To bring an adopted child to United States from South Korea, you must be found eligible to adopt by the U.S. Government. The U.S. Government agency responsible for making this determination is the Department of Homeland Security, U.S. Citizenship and Immigration Services (USCIS). Read more on Who Can Adopt.

In addition to these U.S. requirements for adoptive parents, South Korea also has the following requirements for adoptive parents:

  • RESIDENCY REQUIREMENTS: There are no residency requirements for South Korean intercountry adoptions. Please note in order to complete a full and final adoption in South Korea it is necessary for prospective adoptive parents to reside in Korea at the time of adoption. For prospective adoptive parents not resident in Korea it will be necessary to gain legal custody for the purpose of adoption and complete a full and final adoption in the United States. This process is explained below.
  • AGE REQUIREMENTS: Prospective adoptive parents must be between 25 and 44 years old. Korean authorities usually require both prospective intercountry adoptive parents be younger than 45 years old. The age difference between the couple can be no more than 15 years. Some considerations in waiving the age requirements exist if at least one parent is under 45 years old, the prospective adoptive parents have previously adopted a Korean child, and are willing to adopt an orphan with serious medical problems.
  • MARRIAGE REQUIREMENTS: Married couples must have been married at least three years. Single individuals are not eligible to adopt a child from South Korea.
  • INCOME REQUIREMENTS: The prospective adoptive parents must have an income higher than the U.S. national average and be sufficient to support the adoptive child.
  • OTHER REQUIREMENTS: The prospective adoptive parents cannot have more than five children, including the child(ren) to be adopted.
Who Can Be Adopted

South Korea has specific requirements that a child must meet in order to be eligible for adoption. Under Korean law the "Special Law for Adoption Facilitation and Procedure" (amended in Feb. 2008) determines if a child is eligible for intercountry adoption. You cannot adopt a child in South Korea unless he or she meets the requirements outlined below.
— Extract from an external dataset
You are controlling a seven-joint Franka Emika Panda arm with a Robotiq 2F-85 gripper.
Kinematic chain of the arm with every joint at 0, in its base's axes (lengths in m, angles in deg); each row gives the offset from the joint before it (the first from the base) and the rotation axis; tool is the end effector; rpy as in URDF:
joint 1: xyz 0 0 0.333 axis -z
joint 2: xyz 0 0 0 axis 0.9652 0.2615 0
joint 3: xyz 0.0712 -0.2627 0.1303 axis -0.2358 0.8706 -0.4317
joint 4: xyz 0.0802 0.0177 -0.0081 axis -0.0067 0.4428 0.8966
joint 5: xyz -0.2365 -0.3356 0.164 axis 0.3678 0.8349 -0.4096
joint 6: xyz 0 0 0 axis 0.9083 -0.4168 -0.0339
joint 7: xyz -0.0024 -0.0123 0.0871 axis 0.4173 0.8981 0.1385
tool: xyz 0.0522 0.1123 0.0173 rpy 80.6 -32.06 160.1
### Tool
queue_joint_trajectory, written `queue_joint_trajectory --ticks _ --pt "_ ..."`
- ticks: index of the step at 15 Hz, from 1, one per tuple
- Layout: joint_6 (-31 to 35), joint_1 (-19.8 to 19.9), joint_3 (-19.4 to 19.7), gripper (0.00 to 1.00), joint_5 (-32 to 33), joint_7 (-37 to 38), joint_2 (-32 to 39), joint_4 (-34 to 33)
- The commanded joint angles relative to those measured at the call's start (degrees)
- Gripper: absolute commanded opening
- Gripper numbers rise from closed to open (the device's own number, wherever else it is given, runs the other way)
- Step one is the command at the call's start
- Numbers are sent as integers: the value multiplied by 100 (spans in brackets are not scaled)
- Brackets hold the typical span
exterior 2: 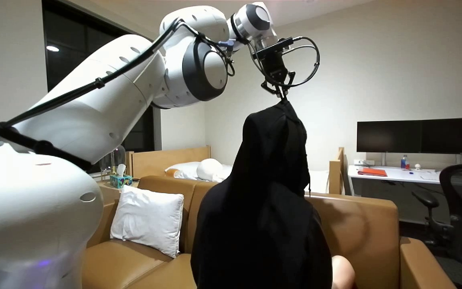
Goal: Put the hood of the hoodie on the head of the person.
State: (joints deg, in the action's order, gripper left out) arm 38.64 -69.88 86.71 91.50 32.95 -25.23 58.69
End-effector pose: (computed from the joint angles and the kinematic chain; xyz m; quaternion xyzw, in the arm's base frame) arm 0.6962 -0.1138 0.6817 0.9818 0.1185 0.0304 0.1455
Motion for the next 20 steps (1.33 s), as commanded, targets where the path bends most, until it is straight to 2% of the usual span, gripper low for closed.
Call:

In addition to these requirements, a child must meet the definition of an orphan under U.S. law for you to bring him or her back to the United States. Find out more about Who Can Be Adopted and these U.S. requirements.



There is currently a 5 month wait period before the child is eligible for intercountry adoption to ensure that the child cannot be placed through domestic adoption.

How to Adopt


The Ministry for Health, Welfare and Family Affairs


The process for adopting a child from South Korea generally includes the following steps:

  1. Choose an Adoption Service Provider
  2. Apply to be Found Eligible to Adopt
  3. Be Matched with a Child
  4. Adopt the Child (or Gain Legal Custody) in South Korea
  5. Apply for the Child to be Found Eligible for Adoption
  6. Bring Your Child Home
  1. Choose an Adoption Service Provider:

    The first step in adopting a child from South Korea is usually to select a licensed agency in the United States that can help with your adoption. Adoption service providers must be licensed by the U.S. state in which they operate. Learn more about choosing the right adoption service provider here.

    Prospective adoptive parents are required to work with an adoption agency approved by the South Korean Government. Approved agencies are listed in the "Contact Information" section and further information regarding their partner agencies in the U.S. can be found through contacting them directly.

  2. Apply to be Found Eligible to Adopt:

    To bring an adopted child from South Korea to the United States, you must apply to be found eligible to adopt (Form I-600A) by the U.S. Government, Department of Homeland Security, U.S. Citizenship and Immigration Services (USCIS). Read more about Eligibility Requirements.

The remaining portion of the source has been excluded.